*** Opening Data provided ***

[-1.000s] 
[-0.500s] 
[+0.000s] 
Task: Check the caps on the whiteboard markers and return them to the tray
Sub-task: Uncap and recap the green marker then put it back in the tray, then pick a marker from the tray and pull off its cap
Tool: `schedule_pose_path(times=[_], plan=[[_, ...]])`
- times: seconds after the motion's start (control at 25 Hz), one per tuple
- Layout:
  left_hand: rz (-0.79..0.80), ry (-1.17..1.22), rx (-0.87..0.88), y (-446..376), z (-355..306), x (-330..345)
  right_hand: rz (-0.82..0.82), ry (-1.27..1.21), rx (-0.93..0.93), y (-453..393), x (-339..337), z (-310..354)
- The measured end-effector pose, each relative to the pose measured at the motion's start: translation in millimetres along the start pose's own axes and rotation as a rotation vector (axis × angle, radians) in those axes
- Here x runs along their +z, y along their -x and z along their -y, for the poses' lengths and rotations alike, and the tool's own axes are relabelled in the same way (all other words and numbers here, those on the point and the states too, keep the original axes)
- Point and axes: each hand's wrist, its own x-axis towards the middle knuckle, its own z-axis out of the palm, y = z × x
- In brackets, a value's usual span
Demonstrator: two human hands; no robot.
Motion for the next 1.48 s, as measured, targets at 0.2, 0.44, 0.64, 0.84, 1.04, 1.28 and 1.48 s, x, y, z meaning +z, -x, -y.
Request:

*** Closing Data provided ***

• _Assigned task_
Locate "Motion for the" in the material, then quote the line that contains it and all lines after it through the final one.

• _Your solution_
Motion for the next 1.48 s, as measured, targets at 0.2, 0.44, 0.64, 0.84, 1.04, 1.28 and 1.48 s, x, y, z meaning +z, -x, -y.
Request:

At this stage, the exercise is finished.